- TASK STATEMENT:
Search the lines of the records for the word "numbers", and copy every line that has it.

--------------------------------------------------

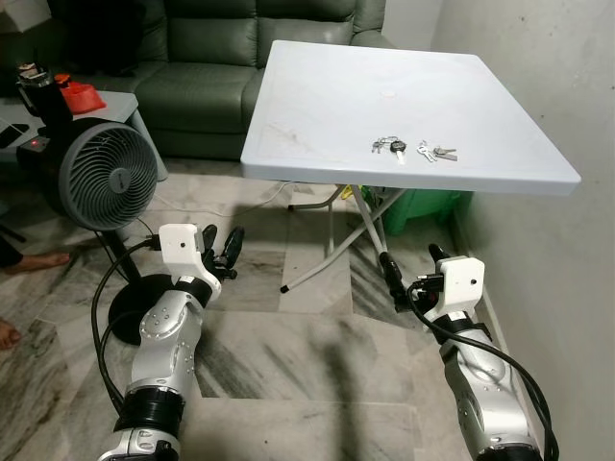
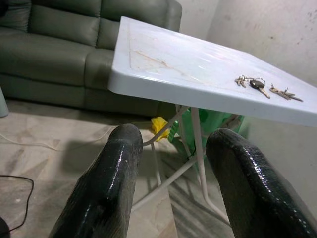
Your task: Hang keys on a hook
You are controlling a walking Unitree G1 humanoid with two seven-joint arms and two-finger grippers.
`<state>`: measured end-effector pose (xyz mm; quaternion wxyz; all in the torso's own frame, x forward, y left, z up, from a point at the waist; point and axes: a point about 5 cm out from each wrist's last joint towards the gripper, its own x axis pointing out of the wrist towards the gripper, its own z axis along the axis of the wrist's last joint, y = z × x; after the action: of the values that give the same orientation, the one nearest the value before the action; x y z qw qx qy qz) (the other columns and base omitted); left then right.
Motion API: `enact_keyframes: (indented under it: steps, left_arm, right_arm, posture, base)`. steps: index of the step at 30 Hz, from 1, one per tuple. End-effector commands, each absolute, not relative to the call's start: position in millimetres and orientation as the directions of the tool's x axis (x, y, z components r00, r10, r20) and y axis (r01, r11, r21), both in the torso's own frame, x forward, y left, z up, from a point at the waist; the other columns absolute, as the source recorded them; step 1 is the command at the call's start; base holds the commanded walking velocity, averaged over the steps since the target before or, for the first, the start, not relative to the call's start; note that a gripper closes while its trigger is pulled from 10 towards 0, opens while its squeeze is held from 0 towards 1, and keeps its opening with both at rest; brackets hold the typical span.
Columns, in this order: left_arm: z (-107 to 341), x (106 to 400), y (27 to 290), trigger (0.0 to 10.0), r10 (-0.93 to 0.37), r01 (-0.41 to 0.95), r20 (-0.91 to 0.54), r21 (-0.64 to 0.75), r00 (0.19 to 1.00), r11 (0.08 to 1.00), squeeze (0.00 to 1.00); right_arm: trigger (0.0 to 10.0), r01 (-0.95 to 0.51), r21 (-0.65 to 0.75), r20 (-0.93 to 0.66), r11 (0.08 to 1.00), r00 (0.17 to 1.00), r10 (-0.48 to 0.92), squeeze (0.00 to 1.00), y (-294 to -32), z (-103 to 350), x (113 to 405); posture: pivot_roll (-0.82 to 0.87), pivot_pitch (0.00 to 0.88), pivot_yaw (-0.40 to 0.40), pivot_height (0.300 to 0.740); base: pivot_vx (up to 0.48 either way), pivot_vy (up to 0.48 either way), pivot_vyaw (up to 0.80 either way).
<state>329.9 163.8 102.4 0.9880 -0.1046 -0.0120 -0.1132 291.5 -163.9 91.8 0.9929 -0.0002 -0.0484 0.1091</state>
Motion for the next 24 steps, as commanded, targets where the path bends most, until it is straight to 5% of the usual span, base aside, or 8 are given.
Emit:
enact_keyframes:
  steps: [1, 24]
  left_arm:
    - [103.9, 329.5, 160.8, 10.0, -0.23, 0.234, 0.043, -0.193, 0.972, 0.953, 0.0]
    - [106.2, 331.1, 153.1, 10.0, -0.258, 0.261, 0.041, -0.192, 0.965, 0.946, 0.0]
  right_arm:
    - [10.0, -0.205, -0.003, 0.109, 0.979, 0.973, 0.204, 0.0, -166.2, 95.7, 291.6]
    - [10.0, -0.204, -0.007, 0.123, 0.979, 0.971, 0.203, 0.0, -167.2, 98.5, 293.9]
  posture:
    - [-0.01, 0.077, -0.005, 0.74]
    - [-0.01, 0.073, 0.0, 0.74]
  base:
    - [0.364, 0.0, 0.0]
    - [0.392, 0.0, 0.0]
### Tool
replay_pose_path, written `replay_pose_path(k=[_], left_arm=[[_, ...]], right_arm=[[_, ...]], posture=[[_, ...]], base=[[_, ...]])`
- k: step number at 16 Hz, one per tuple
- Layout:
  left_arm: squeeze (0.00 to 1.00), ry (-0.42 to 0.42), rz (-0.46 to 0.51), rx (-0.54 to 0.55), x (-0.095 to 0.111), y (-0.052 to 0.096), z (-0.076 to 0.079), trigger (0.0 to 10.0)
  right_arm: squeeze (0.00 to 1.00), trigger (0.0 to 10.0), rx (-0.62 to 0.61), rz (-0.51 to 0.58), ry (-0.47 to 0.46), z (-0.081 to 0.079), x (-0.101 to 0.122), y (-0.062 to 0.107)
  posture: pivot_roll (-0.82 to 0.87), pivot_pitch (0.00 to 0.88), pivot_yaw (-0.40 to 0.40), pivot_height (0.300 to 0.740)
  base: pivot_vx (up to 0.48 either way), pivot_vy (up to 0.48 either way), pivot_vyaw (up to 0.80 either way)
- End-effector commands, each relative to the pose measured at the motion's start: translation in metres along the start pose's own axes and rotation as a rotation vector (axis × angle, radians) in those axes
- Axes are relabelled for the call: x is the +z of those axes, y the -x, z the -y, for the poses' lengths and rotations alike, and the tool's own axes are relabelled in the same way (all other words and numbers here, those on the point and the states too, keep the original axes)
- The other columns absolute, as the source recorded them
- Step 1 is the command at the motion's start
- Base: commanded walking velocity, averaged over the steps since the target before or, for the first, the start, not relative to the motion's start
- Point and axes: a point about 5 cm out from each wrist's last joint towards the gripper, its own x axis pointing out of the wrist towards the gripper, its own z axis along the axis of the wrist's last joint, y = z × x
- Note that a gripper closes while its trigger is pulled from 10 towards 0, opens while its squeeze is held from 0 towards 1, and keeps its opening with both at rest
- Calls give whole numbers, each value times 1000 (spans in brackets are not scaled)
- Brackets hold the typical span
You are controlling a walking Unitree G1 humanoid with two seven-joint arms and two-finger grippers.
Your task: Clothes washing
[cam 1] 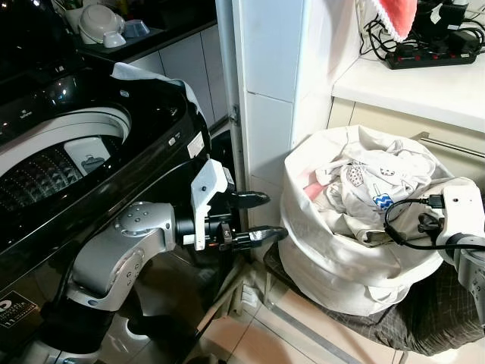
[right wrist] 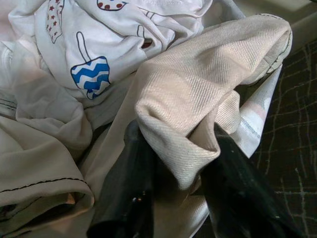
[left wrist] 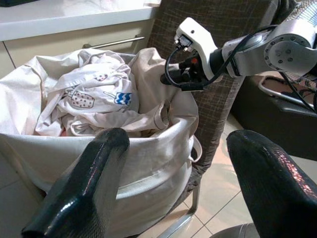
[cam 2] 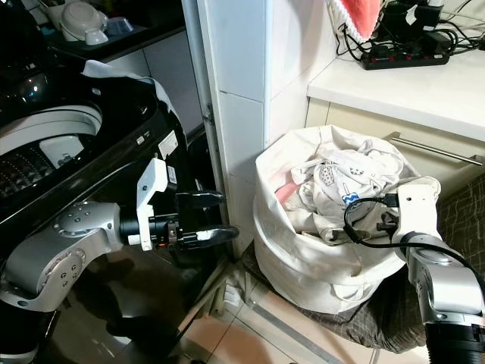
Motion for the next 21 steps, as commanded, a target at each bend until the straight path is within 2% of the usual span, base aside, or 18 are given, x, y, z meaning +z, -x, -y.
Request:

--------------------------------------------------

- PROBLEM SOLUTION:
- Axes are relabelled for the call: x is the +z of those axes, y the -x, z the -y, for the poses' lengths and rotations alike, and the tool's own axes are relabelled in the same way (all other words and numbers here, those on the point and the states too, keep the original axes)
- Calls give whole numbers, each value times 1000 (spans in brackets are not scaled)

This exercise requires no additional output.